Online internet courses by Call of the Page

Are you interested in a Call of the Page course? We run courses on haiku; tanka; tanka stories/prose; haibun; shahai; and other genres.

Please email Karen or Alan at our joint email address: admin@callofthepage.org
We will let you know more about these courses.

Call of the Page (Alan & Karen)
Showing posts with label subsong. Show all posts
Showing posts with label subsong. Show all posts

Saturday, September 14, 2013

A selection of haiku short verse poems around BIRDSONG and the SOUND OF BIRDS

BIRDSONG and the SOUND OF BIRDS -
A Series of haiku around birds and birdlife 


sunflower heart
the chiffchaff sings
its name

Alan Summers
tinywords 13.2 2013  (ISSN 2157-5010)
eJournal/eMagazine San Mateo, CA : D.F. Tweney : El Camino Press




roll of the apple…
I decide to let birdsong
back out of the box

Alan Summers
Under the Basho Vol 1.1 Autumn 2013




an up-too-late moon
the blackbird whispers its song
as I stumble home

Alan Summers
Yamadera Basho Memorial Museum (Japan 2013)

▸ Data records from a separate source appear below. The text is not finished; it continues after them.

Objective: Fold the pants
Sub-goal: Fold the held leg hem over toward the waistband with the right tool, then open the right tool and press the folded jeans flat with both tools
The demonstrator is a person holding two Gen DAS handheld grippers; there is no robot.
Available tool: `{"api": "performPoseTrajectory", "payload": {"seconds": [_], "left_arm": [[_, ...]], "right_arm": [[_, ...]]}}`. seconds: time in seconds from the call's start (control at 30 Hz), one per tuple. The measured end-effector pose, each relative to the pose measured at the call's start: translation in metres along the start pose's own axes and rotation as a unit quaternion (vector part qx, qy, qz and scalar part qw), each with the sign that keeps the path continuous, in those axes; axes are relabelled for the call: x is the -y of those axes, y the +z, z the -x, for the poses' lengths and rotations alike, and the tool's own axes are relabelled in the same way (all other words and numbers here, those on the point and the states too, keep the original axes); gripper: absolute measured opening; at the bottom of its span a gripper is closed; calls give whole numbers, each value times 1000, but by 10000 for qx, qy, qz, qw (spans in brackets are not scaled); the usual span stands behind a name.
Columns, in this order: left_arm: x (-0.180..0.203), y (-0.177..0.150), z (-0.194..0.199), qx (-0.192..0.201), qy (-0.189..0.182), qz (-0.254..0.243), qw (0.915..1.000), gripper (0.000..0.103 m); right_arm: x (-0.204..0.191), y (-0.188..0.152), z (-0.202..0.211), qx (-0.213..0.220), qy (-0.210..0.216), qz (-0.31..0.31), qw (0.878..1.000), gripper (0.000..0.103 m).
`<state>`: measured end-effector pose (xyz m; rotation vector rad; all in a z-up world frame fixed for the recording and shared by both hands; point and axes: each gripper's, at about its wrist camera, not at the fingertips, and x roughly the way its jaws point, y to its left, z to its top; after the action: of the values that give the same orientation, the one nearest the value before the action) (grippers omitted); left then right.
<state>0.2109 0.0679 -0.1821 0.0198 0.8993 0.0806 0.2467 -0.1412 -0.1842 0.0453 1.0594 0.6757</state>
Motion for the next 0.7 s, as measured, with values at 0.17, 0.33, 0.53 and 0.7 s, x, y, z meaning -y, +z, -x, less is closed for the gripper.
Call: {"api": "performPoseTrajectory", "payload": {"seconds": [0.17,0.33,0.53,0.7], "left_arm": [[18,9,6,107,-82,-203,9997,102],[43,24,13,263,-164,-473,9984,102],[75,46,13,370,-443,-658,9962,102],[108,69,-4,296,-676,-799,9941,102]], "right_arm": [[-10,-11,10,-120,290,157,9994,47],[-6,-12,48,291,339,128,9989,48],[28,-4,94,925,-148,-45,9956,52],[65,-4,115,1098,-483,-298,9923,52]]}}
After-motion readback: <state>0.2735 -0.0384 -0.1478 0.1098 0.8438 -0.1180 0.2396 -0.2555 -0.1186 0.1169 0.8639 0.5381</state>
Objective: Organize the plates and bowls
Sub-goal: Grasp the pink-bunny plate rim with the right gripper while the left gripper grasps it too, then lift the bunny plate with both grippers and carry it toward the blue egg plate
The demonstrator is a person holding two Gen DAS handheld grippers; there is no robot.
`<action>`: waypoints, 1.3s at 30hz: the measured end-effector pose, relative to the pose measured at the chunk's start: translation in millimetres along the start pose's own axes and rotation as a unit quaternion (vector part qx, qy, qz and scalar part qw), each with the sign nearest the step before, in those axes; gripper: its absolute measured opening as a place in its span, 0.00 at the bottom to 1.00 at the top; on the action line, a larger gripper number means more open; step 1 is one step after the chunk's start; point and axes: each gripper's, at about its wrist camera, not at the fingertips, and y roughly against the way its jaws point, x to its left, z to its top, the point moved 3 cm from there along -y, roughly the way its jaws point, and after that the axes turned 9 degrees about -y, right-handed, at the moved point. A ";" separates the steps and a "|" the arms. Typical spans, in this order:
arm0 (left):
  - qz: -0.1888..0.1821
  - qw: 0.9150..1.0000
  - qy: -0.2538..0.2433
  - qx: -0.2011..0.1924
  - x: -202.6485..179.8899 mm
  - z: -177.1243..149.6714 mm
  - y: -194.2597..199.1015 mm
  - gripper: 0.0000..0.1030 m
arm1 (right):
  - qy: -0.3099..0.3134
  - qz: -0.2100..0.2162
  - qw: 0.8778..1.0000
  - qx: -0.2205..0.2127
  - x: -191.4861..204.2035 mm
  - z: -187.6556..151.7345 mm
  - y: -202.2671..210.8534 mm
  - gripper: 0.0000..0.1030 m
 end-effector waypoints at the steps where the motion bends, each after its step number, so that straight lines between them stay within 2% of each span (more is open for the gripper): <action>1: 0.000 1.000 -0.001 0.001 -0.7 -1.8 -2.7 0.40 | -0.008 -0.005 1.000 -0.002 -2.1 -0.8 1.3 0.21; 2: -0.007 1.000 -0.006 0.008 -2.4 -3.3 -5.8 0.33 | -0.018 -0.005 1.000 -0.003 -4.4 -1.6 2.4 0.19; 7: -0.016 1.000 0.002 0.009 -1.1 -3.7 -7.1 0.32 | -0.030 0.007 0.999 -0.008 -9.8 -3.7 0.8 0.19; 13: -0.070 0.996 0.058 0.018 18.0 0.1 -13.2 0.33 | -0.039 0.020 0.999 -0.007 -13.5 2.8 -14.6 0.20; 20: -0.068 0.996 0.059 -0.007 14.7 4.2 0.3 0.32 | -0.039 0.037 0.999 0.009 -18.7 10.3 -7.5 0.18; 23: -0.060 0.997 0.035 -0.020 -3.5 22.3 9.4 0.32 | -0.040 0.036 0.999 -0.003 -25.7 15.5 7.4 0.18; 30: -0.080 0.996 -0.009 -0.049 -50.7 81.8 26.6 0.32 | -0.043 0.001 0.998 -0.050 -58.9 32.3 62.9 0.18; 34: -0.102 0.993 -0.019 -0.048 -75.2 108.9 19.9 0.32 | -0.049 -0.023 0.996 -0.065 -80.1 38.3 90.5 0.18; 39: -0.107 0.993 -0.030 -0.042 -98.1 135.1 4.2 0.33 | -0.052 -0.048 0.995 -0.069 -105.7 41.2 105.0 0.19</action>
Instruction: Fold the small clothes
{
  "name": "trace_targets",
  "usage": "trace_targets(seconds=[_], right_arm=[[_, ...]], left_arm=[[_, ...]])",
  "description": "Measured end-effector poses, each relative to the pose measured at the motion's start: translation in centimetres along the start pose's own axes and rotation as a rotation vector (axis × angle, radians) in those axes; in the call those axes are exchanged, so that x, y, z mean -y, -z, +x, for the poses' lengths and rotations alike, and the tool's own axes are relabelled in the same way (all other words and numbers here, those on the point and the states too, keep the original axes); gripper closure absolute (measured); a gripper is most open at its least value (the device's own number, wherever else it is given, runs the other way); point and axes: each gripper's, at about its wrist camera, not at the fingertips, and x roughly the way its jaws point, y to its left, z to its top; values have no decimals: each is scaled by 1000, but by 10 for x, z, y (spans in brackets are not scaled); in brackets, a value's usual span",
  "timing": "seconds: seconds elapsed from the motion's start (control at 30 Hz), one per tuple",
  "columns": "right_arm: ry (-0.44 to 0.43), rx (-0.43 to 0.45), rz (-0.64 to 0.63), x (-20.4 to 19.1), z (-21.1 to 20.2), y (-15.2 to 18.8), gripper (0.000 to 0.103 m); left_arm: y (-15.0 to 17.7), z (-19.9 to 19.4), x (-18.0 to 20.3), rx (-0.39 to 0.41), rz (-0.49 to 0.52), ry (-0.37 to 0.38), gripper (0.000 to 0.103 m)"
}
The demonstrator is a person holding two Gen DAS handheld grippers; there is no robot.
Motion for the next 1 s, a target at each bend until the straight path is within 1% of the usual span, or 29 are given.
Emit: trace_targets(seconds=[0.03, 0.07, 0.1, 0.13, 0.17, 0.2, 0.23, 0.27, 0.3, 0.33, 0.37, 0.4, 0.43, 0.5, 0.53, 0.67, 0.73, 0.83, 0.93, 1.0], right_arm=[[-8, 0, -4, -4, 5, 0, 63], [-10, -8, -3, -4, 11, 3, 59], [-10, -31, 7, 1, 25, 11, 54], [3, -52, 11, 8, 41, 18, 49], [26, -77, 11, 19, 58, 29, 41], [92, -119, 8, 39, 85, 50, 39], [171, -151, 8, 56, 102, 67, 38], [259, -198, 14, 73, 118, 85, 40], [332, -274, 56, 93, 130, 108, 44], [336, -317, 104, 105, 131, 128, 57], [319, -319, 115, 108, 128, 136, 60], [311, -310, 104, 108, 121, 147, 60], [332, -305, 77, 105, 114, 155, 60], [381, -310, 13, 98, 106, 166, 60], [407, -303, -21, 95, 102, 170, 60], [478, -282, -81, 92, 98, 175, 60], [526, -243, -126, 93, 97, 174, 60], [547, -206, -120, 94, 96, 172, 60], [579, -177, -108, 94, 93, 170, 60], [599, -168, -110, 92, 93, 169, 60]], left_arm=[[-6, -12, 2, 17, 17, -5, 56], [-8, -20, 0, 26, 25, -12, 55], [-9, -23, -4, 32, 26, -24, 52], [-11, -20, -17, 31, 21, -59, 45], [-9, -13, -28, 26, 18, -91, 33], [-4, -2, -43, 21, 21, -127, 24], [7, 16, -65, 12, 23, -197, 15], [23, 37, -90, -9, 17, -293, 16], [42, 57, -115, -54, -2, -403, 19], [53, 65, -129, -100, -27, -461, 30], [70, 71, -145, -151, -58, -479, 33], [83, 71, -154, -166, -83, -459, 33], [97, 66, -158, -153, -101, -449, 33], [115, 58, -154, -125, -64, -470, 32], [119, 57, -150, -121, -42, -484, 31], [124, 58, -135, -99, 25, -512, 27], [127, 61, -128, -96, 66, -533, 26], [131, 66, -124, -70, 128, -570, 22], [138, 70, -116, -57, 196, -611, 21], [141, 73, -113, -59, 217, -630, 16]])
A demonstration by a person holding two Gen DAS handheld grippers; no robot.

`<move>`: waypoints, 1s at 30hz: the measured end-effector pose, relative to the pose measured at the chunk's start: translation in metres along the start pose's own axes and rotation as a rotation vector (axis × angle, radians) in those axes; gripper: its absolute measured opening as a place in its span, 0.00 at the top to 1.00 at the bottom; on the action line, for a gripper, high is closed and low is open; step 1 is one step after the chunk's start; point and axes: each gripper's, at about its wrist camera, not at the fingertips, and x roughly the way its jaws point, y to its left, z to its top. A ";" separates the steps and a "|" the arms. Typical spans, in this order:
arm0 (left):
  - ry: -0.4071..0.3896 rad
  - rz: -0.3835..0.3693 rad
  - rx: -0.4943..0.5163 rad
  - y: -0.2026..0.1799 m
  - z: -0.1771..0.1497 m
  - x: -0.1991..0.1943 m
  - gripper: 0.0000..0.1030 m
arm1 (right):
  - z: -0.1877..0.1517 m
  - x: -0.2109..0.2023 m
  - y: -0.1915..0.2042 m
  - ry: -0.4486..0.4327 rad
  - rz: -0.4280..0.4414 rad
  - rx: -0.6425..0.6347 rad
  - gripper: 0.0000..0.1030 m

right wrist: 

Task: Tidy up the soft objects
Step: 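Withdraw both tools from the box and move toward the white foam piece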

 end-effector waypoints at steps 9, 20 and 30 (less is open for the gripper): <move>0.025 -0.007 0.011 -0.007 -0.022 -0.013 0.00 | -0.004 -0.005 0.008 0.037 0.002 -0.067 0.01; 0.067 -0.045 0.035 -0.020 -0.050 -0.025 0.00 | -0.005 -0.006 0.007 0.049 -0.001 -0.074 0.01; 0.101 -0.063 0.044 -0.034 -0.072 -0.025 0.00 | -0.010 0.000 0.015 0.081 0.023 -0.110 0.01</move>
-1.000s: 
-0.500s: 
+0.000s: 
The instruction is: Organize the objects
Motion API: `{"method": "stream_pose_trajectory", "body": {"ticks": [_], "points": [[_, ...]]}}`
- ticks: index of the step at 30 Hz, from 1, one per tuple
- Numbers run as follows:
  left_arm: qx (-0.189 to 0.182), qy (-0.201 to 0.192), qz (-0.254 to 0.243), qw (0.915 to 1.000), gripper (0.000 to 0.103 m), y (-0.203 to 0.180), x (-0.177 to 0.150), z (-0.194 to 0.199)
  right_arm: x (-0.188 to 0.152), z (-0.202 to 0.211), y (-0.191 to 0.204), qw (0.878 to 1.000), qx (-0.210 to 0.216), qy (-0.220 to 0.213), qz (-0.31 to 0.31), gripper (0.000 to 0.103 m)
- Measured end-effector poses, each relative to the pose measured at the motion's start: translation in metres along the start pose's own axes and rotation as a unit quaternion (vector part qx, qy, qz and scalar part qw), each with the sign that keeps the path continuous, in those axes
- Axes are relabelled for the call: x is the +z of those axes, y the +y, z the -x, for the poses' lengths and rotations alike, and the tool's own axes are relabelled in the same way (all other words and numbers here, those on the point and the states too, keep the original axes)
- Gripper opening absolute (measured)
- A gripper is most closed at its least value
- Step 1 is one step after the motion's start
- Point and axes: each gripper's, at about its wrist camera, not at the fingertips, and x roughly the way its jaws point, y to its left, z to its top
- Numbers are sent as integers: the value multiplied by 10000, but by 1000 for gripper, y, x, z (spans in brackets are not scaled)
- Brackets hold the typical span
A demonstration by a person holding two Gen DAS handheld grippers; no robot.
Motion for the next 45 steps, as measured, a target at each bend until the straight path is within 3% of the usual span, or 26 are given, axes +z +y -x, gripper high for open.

this small ache and all the rain too robinsong

Alan Summers
Publications credits: Modern Haiku vol. 44.1 winter/spring 2013



         cool morning
birdsong
light on a distant cloud

Alan Summers
Publications credits: Modern Haiku, (1999); Azami Haiku in English Commemorative Issue  (Japan 2000); Birmingham Words Magazine Issue 3 (Autumn 2004); Birdsong - a haiku sequence  Together They Stood, Poetry Now (2004); Haiku Friends Vol. 3 ed. Masaharu Hirata (Japan  2009)



down side streets -
gulls turning the sky
in and out

Alan Summers
Haiku in English: The First Hundred Years. Ed. Jim Kacian, Allan Burns & Philip Rowland (W. W. Norton & Company 2013) http://books.wwnorton.com/books/detail.aspx?ID=4294972241; The Disjunctive Dragonfly, a New Approach to English-Language Haiku by Richard Gilbert (Red Moon Press 2012) [Elemental Animsim p80] http://www.redmoonpress.com/catalog/product_info.php?cPath=32&products_id=179



cumulus clouds
a clattering of jackdaws
rearrange their pattern

Alan Summers
Publications credits: Blithe Spirit  vol. 20 no. 3 (2010)

note:
An archaic collective noun for a group of Jackdaws is a "clattering."

First recorded in John Lydgate's Debate between the Horse, Goose and Sheep, c.1430, as "A clatering of chowhis", and then in Juliana Berners Book of St. Albans, c.1480, as "a Clateryng of choughes."

A "clattering" of Jackdaws:

Other names for Jackdaws include caddesse, cawdaw, caddy, chauk, college-bird (from dialectal college "cathedral"), jackerdaw, jacko, ka-wattie, chimney-sweep bird, from their nesting propensities, and sea-crow, from their frequenting coasts. ..or just plain "Jack"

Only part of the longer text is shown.